> **WORK ORDER**:
Only the lines holding "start" are wanted here; copy each from the listing.

#### RAW DATA ####

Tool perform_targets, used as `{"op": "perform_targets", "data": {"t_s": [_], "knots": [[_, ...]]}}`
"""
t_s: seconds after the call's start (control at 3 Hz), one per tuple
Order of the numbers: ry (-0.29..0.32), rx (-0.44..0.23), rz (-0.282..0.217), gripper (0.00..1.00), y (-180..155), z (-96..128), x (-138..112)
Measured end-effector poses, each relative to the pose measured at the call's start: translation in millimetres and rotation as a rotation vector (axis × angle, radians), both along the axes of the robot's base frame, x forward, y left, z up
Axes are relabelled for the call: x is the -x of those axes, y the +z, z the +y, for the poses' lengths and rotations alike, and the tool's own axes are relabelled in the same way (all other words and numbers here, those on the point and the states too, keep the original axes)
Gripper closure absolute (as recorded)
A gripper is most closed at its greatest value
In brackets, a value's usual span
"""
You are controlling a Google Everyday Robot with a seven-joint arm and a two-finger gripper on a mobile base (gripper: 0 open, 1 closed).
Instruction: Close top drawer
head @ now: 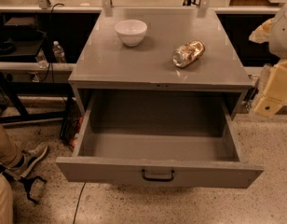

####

> **ANSWER SECTION**:
t_s: seconds after the call's start (control at 3 Hz), one per tuple
Measured end-effector poses, each relative to the pose measured at the call's start: translation in millimetres and rotation as a rotation vector (axis × angle, radians), both along the axes of the robot's base frame, x forward, y left, z up

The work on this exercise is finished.